## Exercise aim
Tally up the lines below with "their" in them. Answer with the number only.

## Study material
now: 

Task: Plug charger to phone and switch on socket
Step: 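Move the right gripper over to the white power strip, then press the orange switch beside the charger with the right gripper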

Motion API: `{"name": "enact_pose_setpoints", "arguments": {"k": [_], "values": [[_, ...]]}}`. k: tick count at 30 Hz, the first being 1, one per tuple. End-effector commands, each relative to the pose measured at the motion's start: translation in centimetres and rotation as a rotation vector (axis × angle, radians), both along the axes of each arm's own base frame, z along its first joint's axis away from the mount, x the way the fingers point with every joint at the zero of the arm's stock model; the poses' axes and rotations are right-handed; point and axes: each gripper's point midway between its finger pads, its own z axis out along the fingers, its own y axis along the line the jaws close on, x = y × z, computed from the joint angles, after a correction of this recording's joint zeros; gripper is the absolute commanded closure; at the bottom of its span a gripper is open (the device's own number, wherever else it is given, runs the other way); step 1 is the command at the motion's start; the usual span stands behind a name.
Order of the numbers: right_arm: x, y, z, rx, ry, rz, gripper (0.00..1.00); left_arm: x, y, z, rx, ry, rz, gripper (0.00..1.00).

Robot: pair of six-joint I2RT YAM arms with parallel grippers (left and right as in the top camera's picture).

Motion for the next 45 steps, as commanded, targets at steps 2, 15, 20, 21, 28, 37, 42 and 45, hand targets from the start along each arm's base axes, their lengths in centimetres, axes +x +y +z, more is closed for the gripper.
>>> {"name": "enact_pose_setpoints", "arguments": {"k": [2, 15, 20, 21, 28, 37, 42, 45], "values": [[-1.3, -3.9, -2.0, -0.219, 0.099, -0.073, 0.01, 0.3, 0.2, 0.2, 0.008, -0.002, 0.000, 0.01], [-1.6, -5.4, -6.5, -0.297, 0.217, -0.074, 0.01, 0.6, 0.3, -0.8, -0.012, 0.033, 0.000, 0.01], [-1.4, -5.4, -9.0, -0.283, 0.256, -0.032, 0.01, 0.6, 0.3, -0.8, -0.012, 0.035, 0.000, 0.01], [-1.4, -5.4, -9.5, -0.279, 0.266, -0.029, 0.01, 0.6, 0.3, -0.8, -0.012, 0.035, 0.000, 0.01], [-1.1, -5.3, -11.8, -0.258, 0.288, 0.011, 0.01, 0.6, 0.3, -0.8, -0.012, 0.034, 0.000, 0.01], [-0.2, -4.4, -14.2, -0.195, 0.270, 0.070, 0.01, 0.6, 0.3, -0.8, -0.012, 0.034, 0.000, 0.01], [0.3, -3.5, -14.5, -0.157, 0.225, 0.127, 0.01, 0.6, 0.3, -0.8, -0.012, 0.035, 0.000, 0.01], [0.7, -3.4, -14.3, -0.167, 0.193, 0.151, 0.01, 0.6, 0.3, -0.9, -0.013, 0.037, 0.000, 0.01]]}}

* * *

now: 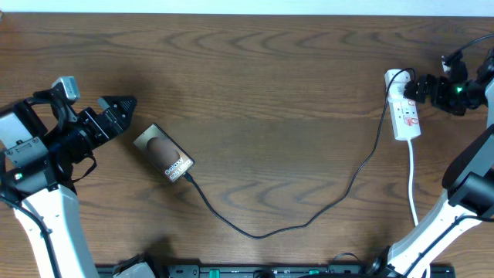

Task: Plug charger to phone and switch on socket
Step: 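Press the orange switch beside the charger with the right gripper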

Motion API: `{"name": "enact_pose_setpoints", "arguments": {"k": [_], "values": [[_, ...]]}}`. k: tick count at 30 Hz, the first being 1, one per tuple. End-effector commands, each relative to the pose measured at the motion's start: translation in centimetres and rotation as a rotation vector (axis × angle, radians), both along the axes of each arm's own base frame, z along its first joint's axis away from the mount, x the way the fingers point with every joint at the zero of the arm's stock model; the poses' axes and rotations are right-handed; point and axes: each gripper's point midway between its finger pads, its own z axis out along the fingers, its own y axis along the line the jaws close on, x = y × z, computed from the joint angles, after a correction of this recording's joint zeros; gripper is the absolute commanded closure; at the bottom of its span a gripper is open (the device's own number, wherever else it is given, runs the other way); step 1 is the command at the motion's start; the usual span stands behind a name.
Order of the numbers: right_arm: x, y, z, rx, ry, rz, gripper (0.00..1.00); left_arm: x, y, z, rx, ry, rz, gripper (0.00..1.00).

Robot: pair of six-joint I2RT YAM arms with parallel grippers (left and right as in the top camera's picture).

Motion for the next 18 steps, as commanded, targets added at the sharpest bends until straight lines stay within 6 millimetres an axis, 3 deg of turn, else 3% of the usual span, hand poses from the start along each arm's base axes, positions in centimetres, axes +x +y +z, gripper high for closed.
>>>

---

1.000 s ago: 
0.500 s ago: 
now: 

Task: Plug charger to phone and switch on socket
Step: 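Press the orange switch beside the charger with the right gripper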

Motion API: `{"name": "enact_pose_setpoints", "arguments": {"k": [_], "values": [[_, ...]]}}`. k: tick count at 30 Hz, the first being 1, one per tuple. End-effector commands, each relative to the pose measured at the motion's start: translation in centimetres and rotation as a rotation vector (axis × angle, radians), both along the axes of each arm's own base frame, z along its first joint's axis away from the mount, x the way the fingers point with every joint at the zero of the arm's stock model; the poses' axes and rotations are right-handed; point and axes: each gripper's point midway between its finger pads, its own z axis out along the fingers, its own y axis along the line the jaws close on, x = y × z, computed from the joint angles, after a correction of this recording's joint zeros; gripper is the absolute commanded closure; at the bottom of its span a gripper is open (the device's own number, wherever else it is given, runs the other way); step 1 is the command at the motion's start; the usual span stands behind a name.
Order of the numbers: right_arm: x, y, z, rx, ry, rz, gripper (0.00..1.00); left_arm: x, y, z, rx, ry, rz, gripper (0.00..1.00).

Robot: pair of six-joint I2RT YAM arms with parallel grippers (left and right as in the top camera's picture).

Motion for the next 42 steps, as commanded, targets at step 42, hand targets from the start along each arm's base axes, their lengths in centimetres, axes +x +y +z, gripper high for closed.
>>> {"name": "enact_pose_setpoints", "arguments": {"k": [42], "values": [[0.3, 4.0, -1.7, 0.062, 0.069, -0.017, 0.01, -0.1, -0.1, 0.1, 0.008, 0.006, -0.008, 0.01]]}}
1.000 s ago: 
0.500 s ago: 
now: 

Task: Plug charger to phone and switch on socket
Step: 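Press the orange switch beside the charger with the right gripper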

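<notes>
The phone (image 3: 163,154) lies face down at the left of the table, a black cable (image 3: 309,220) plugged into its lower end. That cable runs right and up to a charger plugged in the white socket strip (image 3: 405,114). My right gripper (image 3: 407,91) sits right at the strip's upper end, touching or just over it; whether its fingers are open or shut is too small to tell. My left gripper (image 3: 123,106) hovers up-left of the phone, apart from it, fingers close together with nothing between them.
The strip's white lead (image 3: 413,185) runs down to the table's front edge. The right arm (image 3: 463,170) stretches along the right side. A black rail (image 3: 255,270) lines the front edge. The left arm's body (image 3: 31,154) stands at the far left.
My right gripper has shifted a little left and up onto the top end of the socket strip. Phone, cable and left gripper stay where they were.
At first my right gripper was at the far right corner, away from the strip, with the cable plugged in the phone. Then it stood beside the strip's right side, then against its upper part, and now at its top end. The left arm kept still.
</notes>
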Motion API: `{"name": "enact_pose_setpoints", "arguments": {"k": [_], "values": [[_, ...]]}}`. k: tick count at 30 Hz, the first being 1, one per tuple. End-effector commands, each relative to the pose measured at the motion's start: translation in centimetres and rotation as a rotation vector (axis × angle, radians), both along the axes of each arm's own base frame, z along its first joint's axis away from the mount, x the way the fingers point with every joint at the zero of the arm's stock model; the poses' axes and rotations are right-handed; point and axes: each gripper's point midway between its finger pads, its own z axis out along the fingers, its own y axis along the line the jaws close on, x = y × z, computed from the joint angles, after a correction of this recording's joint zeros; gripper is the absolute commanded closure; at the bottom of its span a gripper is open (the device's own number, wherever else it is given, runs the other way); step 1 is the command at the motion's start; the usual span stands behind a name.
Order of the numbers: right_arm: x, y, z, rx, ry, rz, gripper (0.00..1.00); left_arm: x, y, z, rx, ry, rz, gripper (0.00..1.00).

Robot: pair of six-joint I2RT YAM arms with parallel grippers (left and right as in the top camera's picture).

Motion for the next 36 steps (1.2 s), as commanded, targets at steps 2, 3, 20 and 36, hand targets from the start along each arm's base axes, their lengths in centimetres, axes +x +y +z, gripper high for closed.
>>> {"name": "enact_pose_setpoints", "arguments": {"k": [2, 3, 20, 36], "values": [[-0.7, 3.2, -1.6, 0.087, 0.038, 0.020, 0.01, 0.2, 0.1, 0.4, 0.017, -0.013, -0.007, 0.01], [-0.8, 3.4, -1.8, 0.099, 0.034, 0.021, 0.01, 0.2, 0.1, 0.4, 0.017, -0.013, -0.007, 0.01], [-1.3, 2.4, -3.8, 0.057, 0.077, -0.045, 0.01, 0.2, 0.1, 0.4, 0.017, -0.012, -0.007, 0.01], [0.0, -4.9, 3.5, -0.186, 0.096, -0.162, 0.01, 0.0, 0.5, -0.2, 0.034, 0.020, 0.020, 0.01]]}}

## Output for this task
3